Member of Parliament
- In office 1st and 2nd
- In office 15 February 1996 – June 1996
- Preceded by: J. U. Sirker
- Succeeded by: Makbul Hossain
- In office 2001–2006
- Preceded by: Makbul Hossain
- Succeeded by: Saber Hossain Chowdhury

Personal details
- Born: 7 December 1925 Gopalganj
- Died: 1 March 2014 (aged 88) United Hospital, Dhaka, Bangladesh.
- Party: Bangladesh Nationalist Party
- Parent: Khandokar Shams Uddin Ahmed

= Khandokar Mahbub Uddin Ahmad =

Bangladeshi politician

Khandokar Mahbub Uddin Ahmad (1925–2014) was a prominent Bangladeshi lawyer, politician and former member of parliament from Dhaka-9.

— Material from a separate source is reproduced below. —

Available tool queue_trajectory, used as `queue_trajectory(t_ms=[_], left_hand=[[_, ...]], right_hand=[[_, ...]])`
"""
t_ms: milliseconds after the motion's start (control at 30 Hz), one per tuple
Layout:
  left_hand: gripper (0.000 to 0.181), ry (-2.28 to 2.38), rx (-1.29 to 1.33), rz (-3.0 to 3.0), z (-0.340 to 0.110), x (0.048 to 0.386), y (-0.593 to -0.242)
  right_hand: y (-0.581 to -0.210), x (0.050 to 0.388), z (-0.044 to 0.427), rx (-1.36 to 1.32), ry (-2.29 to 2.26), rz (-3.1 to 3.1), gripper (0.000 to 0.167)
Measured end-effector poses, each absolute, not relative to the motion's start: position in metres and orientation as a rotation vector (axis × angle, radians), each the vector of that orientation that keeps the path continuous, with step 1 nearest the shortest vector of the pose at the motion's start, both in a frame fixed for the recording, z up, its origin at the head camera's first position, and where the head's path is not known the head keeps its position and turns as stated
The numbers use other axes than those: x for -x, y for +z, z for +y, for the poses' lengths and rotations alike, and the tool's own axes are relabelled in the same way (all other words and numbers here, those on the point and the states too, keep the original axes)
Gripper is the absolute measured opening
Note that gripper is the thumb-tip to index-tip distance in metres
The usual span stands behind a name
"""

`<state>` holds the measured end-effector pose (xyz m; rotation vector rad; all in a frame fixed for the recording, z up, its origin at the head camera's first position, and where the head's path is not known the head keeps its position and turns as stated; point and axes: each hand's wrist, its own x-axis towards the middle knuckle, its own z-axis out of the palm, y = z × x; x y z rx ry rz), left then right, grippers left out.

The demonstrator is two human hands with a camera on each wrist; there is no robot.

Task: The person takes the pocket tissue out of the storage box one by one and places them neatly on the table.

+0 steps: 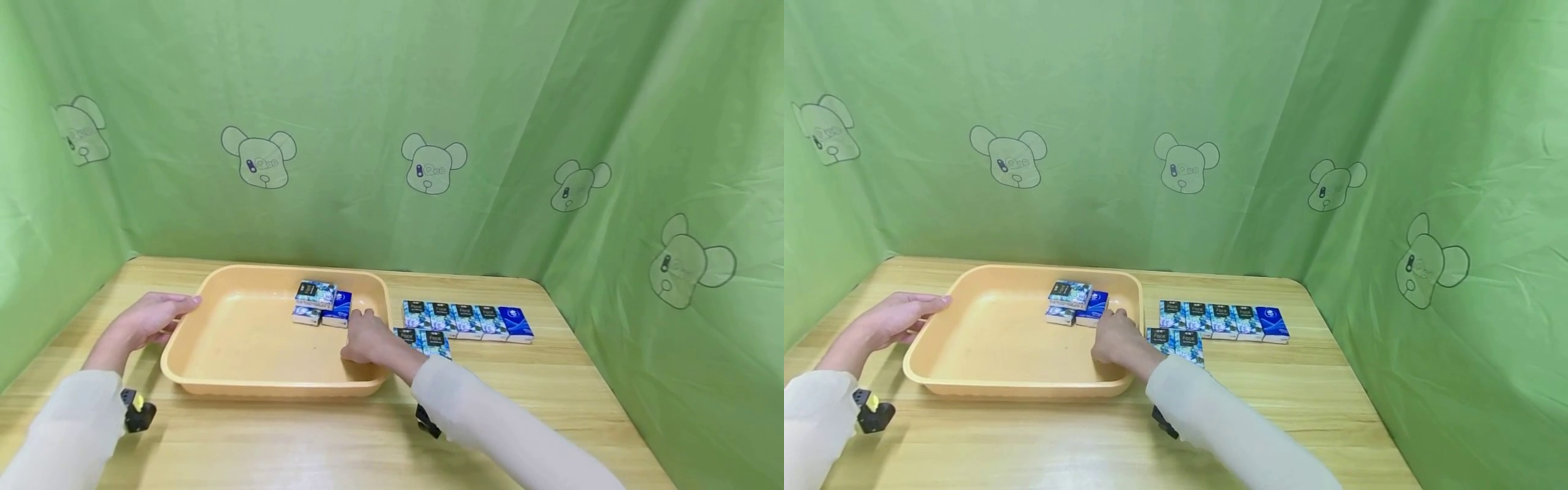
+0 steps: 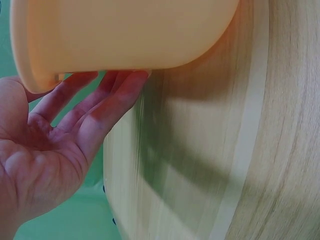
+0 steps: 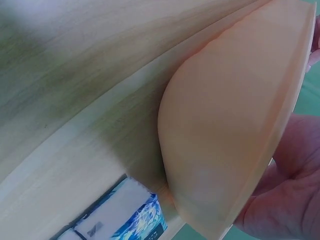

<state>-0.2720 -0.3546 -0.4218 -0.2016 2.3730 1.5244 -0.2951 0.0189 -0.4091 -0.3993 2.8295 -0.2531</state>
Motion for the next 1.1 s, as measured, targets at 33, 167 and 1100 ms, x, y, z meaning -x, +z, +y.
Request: queue_trajectory(t_ms=[33,167,1100], left_hand=[[0.074,1.525,0.202,2.373,-0.355,0.272,-0.422],[0.074,1.526,0.199,2.376,-0.354,0.272,-0.422],[0.074,1.533,0.212,2.369,-0.354,0.271,-0.422]], right_hand=[[-0.41,0.295,0.019,0.398,-0.262,2.83,0.075],[-0.41,0.295,0.019,0.385,-0.297,2.83,0.076],[-0.373,0.29,0.03,0.459,-0.452,2.752,0.092]])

== Birth and early life ==
Ahmad was born in the house of late Khandokar Shams Uddin Ahmed in Gopalganj District on 7 December 1925. He was a close friend of Sheikh Mujibur Rahman.

==Career==
Ahmad was elected to parliament from Dhaka-9 as a Bangladesh Nationalist Party candidate in 2001 and served till 2006. He was a member of the Bangladesh Nationalist Party standing committee till 2008. He served two terms as the president of Supreme Court Bar Association.

==Death==
Ahmad died on 1 March 2014 in United Hospital, Dhaka. He was buried at Azimpur Graveyard.